[
https://issues.apache.org/jira/browse/HBASE-7390?page=com.atlassian.jira.plugin.system.issuetabpanels:comment-tabpanel&focusedCommentId=13537874#comment-13537874
]
nkeywal commented on HBASE-7390:
--------------------------------
bq. I'm not sure I follow.
{code}
Boolean openAction = regionsInTransitionInRS.get(encodedName);
if (openAction != null) { // If this region is already in
transition
if (openAction.booleanValue()) { // and is opening
regionsInTransitionInRS.replace(encodedName, openAction,
Boolean.FALSE);
// say it's now closing
}
checkIfRegionInTransition(encodedName, CLOSE); // throw an exception
// we will never go there, we always throw an exception at the previous
line
// So if we were opening, we now have a OpenRegionHandler running but
the RIT state says closing.
// What's going to happen to the znode now?
}
// If we're there, it means there is nothing in RIT
requestCount.increment();
LOG.info("Received close region: " + region.getRegionNameAsString() +
". Version of ZK closing node:" + versionOfClosingNode +
". Destination server:" + sn);
HRegionInfo regionInfo = region.getRegionInfo();
checkIfRegionInTransition(encodedName, CLOSE); // We've just checked
0.0001 ms ago!
{code}
I looked at it more, it's actually by design: the OpenRegionHandler checks for
the content of this variable. So the behavior is: 'if we received the request
to close a region we're currently opening, stop the opening but raise an
exception saying we can't close again because we were already closing".
Issues are:
- What's going to happen with the znode? It seems it won't be changed in the
openHandler for example. So it will remain forever.
- It's a little bit racy: if we were at the end of the opening, we can get the
exception but the opening will be done.
- worse, the closeRegion call will be rejected at its very beginning, because
when we try to do the "getRegionByEncodedName", it throws a "RegionIsNotOnline"
=> In many cases, the opening will continue, as if the region is opening it
should not be in the onlineRegions list.
=> It could be an impact of the coprocessor implementation.
=> As a side node, as the closeRegion closes are nested, the coprocessors
"preClose" will be called multiple times.

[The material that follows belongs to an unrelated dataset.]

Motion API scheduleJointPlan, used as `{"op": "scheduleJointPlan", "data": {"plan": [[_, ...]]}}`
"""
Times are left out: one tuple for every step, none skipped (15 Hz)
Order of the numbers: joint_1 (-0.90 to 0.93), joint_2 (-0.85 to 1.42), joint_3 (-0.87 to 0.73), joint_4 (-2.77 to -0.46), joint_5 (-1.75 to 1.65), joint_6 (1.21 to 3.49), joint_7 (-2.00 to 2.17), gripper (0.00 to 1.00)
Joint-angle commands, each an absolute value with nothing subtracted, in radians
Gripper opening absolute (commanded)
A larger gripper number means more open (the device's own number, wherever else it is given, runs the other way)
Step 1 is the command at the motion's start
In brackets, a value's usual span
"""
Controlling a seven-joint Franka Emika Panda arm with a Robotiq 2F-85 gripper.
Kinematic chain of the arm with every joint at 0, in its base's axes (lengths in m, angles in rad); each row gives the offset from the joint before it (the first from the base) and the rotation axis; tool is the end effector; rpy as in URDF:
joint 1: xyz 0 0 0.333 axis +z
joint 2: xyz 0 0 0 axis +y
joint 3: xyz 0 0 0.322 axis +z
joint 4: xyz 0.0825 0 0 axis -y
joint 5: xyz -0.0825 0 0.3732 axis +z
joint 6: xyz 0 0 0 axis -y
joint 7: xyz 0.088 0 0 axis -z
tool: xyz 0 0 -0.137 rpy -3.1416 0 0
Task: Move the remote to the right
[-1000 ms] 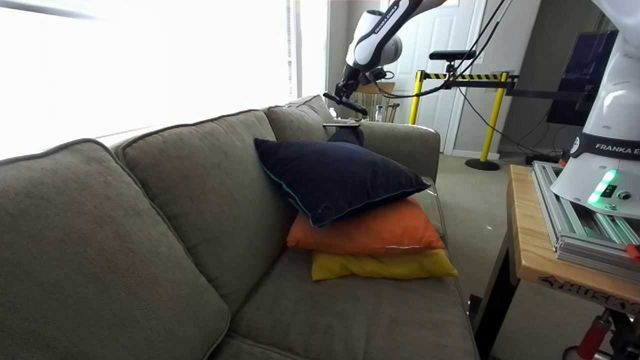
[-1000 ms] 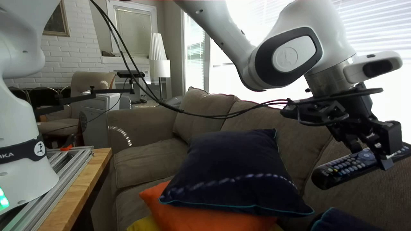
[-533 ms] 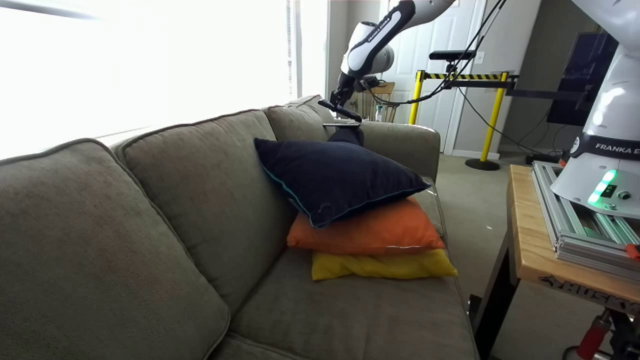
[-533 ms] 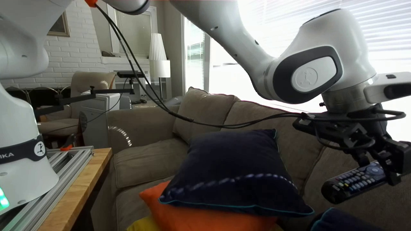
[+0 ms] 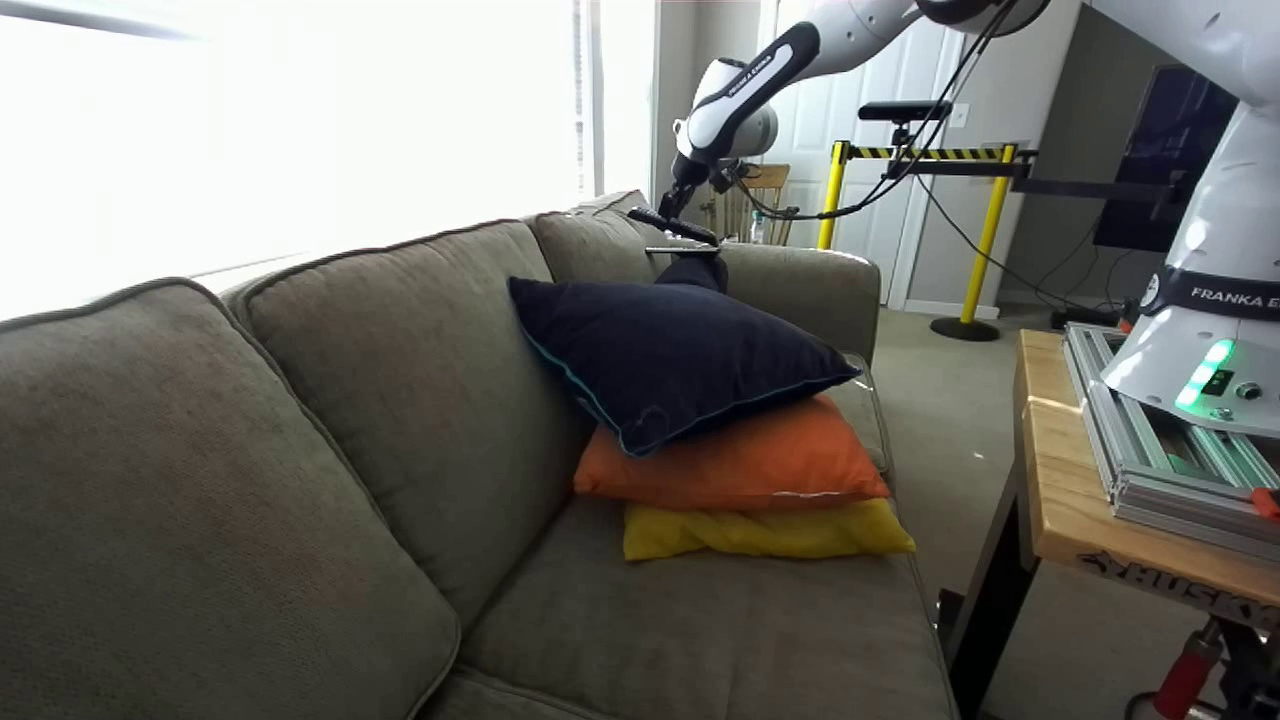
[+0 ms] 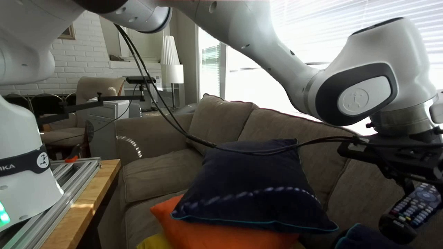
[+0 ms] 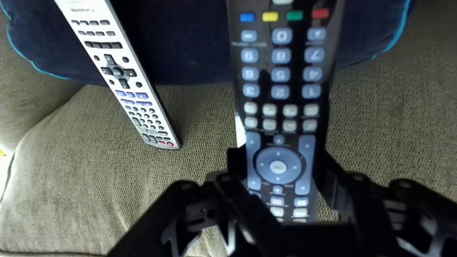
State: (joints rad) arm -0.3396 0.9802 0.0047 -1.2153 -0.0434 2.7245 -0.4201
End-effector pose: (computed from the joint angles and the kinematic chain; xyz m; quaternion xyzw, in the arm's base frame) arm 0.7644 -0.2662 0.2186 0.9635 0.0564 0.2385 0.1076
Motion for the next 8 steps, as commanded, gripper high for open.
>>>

=> As another side node, the way it's coded in the other closeRegion is that
we don't call the coprocessors when the region is not online
=> So it means that we don"t check the access rigts if the region is not
online, it allows to cancel an opening without the AR.
- As well, we had no test case (that's why my patch, while broken, worked).
I'm trying to solve this in the last version.
bq. + zkw.sync(encoded);
It's not absolutely necessary, but it maximizes corectness probability. It's
done in all other cases as well, so not doing it will would be bad imho, as it
would break consistency.
bq. Review comments. Some error. e.g. + * @param expectedVersion expecpted
version og the znode It looks like klingon.
Done.
bq. This below continue is right?
I've changed the implementation to remove the continue. I found another issue
while doing so. Previously, when the region was already in RIT and closing, we
were saying "OPENED" on a bulkAssign (that is: the query was open, and we were
saying 'opened' while closing the region). This seems wrong. We now say
"FAILED_OPENING" in this case.
bq. On the patch, what Sergey said about different closeRegion returns. Could
the one that throws an exception be private?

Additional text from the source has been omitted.